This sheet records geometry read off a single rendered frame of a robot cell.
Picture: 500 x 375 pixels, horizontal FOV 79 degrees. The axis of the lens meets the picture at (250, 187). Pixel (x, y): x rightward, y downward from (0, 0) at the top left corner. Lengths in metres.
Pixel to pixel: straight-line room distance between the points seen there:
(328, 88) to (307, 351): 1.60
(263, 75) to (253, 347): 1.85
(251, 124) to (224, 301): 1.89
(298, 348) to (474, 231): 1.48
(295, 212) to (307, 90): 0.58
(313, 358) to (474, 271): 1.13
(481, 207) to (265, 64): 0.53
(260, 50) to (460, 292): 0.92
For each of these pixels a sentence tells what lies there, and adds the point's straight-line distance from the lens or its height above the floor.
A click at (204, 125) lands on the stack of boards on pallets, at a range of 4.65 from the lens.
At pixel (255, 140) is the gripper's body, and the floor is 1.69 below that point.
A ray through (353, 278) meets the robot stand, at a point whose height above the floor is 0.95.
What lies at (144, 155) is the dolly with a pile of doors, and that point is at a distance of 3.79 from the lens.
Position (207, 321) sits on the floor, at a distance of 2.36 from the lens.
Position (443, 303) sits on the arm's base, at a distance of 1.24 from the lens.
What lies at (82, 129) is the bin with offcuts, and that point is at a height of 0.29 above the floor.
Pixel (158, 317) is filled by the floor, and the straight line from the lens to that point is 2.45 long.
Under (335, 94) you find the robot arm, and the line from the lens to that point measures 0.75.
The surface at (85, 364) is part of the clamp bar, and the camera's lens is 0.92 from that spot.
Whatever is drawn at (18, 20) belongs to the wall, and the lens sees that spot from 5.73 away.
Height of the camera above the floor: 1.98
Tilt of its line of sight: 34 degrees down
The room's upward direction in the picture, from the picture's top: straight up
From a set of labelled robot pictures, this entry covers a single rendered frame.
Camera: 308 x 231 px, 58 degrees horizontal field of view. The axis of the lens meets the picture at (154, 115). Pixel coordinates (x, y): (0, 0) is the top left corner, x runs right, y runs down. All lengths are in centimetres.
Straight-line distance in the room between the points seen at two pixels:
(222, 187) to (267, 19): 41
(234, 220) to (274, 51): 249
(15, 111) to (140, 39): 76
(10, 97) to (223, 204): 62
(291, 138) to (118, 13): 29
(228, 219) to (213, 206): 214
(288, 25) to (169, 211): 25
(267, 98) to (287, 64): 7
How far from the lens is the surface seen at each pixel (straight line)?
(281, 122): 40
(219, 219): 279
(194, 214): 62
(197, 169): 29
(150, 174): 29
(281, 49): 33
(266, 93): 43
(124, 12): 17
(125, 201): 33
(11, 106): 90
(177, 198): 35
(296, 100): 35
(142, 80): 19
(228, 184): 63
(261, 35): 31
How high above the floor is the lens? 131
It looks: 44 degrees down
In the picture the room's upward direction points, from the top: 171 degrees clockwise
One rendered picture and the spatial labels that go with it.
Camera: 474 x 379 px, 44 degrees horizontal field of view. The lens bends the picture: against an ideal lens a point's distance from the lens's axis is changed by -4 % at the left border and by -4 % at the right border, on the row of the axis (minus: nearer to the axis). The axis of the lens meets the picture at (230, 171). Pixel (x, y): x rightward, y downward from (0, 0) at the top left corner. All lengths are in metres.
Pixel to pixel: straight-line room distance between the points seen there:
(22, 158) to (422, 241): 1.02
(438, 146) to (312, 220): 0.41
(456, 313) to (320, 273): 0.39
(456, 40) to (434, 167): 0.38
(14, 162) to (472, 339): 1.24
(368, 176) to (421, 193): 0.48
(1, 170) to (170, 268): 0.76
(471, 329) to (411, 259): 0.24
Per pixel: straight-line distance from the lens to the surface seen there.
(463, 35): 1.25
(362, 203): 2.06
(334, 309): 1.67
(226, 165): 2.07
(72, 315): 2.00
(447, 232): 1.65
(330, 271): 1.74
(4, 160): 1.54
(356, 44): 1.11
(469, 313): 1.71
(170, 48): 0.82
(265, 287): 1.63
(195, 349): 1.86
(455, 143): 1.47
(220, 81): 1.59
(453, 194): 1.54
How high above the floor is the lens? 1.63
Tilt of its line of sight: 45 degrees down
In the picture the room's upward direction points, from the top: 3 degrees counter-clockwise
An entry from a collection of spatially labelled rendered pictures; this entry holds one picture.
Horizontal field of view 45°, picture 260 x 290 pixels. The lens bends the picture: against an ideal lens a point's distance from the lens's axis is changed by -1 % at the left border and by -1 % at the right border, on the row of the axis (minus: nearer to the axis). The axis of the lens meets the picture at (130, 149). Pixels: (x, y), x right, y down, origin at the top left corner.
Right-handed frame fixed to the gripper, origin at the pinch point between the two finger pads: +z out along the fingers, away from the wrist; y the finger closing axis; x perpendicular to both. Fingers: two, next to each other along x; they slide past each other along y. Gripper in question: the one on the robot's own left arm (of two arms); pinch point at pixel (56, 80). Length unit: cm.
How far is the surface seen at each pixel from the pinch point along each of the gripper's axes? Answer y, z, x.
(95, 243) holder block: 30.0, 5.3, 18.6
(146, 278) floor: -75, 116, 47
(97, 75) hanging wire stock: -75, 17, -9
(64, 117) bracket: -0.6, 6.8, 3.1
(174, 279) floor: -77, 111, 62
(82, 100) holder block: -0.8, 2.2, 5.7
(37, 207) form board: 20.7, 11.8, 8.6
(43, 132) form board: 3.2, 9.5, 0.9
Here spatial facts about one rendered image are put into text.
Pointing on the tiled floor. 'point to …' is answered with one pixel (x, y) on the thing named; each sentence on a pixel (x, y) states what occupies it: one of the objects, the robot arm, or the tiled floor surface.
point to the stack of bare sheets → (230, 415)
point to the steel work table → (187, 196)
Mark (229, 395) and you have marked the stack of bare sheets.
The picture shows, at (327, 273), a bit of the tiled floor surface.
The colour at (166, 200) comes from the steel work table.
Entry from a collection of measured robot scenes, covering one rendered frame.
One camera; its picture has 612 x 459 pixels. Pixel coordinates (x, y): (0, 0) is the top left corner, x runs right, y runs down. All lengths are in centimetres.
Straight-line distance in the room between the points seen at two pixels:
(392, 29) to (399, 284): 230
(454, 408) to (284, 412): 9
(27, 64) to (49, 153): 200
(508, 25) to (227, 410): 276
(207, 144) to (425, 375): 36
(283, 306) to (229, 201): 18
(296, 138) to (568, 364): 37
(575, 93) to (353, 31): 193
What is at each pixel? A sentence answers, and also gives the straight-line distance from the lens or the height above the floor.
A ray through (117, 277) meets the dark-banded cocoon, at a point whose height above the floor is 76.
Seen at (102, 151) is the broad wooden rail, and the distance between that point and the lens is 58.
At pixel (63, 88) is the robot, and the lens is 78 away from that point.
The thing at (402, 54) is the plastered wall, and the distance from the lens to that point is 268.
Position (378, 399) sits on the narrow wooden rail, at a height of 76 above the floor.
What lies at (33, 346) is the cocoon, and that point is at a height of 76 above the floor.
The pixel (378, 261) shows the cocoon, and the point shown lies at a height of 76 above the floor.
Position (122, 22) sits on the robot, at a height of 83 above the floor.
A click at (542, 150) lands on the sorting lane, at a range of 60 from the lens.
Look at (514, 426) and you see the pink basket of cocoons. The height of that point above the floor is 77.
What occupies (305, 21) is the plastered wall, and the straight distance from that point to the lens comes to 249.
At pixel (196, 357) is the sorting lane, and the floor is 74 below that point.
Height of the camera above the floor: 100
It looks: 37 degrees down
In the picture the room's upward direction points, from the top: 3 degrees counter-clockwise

**Task statement**
Nothing may be dropped or altered; repeat every record in full.

**Result of the task**
This sheet records geometry read off a single rendered frame of a robot cell.
Picture: 500 x 375 pixels, horizontal FOV 79 degrees. The axis of the lens meets the picture at (250, 187). Pixel (x, y): x rightward, y downward from (0, 0) at the top left corner. Lengths in metres.
Pixel to pixel: straight-line room distance between the points seen there:
(328, 88) to (307, 351): 1.60
(263, 75) to (253, 347): 1.85
(251, 124) to (224, 301): 1.89
(298, 348) to (474, 231): 1.48
(295, 212) to (307, 90): 0.58
(313, 358) to (474, 271): 1.13
(481, 207) to (265, 64): 0.53
(260, 50) to (460, 292): 0.92
For each of these pixels a sentence tells what lies there, and adds the point's straight-line distance from the lens or its height above the floor.
A click at (204, 125) lands on the stack of boards on pallets, at a range of 4.65 from the lens.
At pixel (255, 140) is the gripper's body, and the floor is 1.69 below that point.
A ray through (353, 278) meets the robot stand, at a point whose height above the floor is 0.95.
What lies at (144, 155) is the dolly with a pile of doors, and that point is at a distance of 3.79 from the lens.
Position (207, 321) sits on the floor, at a distance of 2.36 from the lens.
Position (443, 303) sits on the arm's base, at a distance of 1.24 from the lens.
What lies at (82, 129) is the bin with offcuts, and that point is at a height of 0.29 above the floor.
Pixel (158, 317) is filled by the floor, and the straight line from the lens to that point is 2.45 long.
Under (335, 94) you find the robot arm, and the line from the lens to that point measures 0.75.
The surface at (85, 364) is part of the clamp bar, and the camera's lens is 0.92 from that spot.
Whatever is drawn at (18, 20) belongs to the wall, and the lens sees that spot from 5.73 away.
Height of the camera above the floor: 1.98
Tilt of its line of sight: 34 degrees down
The room's upward direction in the picture, from the picture's top: straight up
From a set of labelled robot pictures, this entry covers a single rendered frame.
Camera: 308 x 231 px, 58 degrees horizontal field of view. The axis of the lens meets the picture at (154, 115). Pixel coordinates (x, y): (0, 0) is the top left corner, x runs right, y runs down. All lengths are in centimetres.
Straight-line distance in the room between the points seen at two pixels:
(222, 187) to (267, 19): 41
(234, 220) to (274, 51): 249
(15, 111) to (140, 39): 76
(10, 97) to (223, 204): 62
(291, 138) to (118, 13): 29
(228, 219) to (213, 206): 214
(288, 25) to (169, 211): 25
(267, 98) to (287, 64): 7
How far from the lens is the surface seen at each pixel (straight line)?
(281, 122): 40
(219, 219): 279
(194, 214): 62
(197, 169): 29
(150, 174): 29
(281, 49): 33
(266, 93): 43
(124, 12): 17
(125, 201): 33
(11, 106): 90
(177, 198): 35
(296, 100): 35
(142, 80): 19
(228, 184): 63
(261, 35): 31
How high above the floor is the lens? 131
It looks: 44 degrees down
In the picture the room's upward direction points, from the top: 171 degrees clockwise
One rendered picture and the spatial labels that go with it.
Camera: 474 x 379 px, 44 degrees horizontal field of view. The lens bends the picture: against an ideal lens a point's distance from the lens's axis is changed by -4 % at the left border and by -4 % at the right border, on the row of the axis (minus: nearer to the axis). The axis of the lens meets the picture at (230, 171). Pixel (x, y): x rightward, y downward from (0, 0) at the top left corner. All lengths are in metres.
Pixel to pixel: straight-line room distance between the points seen there:
(22, 158) to (422, 241): 1.02
(438, 146) to (312, 220): 0.41
(456, 313) to (320, 273): 0.39
(456, 40) to (434, 167): 0.38
(14, 162) to (472, 339): 1.24
(368, 176) to (421, 193): 0.48
(1, 170) to (170, 268): 0.76
(471, 329) to (411, 259): 0.24
Per pixel: straight-line distance from the lens to the surface seen there.
(463, 35): 1.25
(362, 203): 2.06
(334, 309): 1.67
(226, 165): 2.07
(72, 315): 2.00
(447, 232): 1.65
(330, 271): 1.74
(4, 160): 1.54
(356, 44): 1.11
(469, 313): 1.71
(170, 48): 0.82
(265, 287): 1.63
(195, 349): 1.86
(455, 143): 1.47
(220, 81): 1.59
(453, 194): 1.54
How high above the floor is the lens? 1.63
Tilt of its line of sight: 45 degrees down
In the picture the room's upward direction points, from the top: 3 degrees counter-clockwise
An entry from a collection of spatially labelled rendered pictures; this entry holds one picture.
Horizontal field of view 45°, picture 260 x 290 pixels. The lens bends the picture: against an ideal lens a point's distance from the lens's axis is changed by -1 % at the left border and by -1 % at the right border, on the row of the axis (minus: nearer to the axis). The axis of the lens meets the picture at (130, 149). Pixels: (x, y), x right, y down, origin at the top left corner.
Right-handed frame fixed to the gripper, origin at the pinch point between the two finger pads: +z out along the fingers, away from the wrist; y the finger closing axis; x perpendicular to both. Fingers: two, next to each other along x; they slide past each other along y. Gripper in question: the one on the robot's own left arm (of two arms); pinch point at pixel (56, 80). Length unit: cm.
How far is the surface seen at each pixel from the pinch point along each of the gripper's axes? Answer y, z, x.
(95, 243) holder block: 30.0, 5.3, 18.6
(146, 278) floor: -75, 116, 47
(97, 75) hanging wire stock: -75, 17, -9
(64, 117) bracket: -0.6, 6.8, 3.1
(174, 279) floor: -77, 111, 62
(82, 100) holder block: -0.8, 2.2, 5.7
(37, 207) form board: 20.7, 11.8, 8.6
(43, 132) form board: 3.2, 9.5, 0.9
Here spatial facts about one rendered image are put into text.
Pointing on the tiled floor. 'point to …' is answered with one pixel (x, y) on the thing named; each sentence on a pixel (x, y) states what occupies it: one of the objects, the robot arm, or the tiled floor surface.
point to the stack of bare sheets → (230, 415)
point to the steel work table → (187, 196)
Mark (229, 395) and you have marked the stack of bare sheets.
The picture shows, at (327, 273), a bit of the tiled floor surface.
The colour at (166, 200) comes from the steel work table.
Entry from a collection of measured robot scenes, covering one rendered frame.
One camera; its picture has 612 x 459 pixels. Pixel coordinates (x, y): (0, 0) is the top left corner, x runs right, y runs down. All lengths are in centimetres.
Straight-line distance in the room between the points seen at two pixels:
(392, 29) to (399, 284): 230
(454, 408) to (284, 412): 9
(27, 64) to (49, 153): 200
(508, 25) to (227, 410): 276
(207, 144) to (425, 375): 36
(283, 306) to (229, 201): 18
(296, 138) to (568, 364): 37
(575, 93) to (353, 31): 193
What is at each pixel? A sentence answers, and also gives the straight-line distance from the lens or the height above the floor.
A ray through (117, 277) meets the dark-banded cocoon, at a point whose height above the floor is 76.
Seen at (102, 151) is the broad wooden rail, and the distance between that point and the lens is 58.
At pixel (63, 88) is the robot, and the lens is 78 away from that point.
The thing at (402, 54) is the plastered wall, and the distance from the lens to that point is 268.
Position (378, 399) sits on the narrow wooden rail, at a height of 76 above the floor.
What lies at (33, 346) is the cocoon, and that point is at a height of 76 above the floor.
The pixel (378, 261) shows the cocoon, and the point shown lies at a height of 76 above the floor.
Position (122, 22) sits on the robot, at a height of 83 above the floor.
A click at (542, 150) lands on the sorting lane, at a range of 60 from the lens.
Look at (514, 426) and you see the pink basket of cocoons. The height of that point above the floor is 77.
What occupies (305, 21) is the plastered wall, and the straight distance from that point to the lens comes to 249.
At pixel (196, 357) is the sorting lane, and the floor is 74 below that point.
Height of the camera above the floor: 100
It looks: 37 degrees down
In the picture the room's upward direction points, from the top: 3 degrees counter-clockwise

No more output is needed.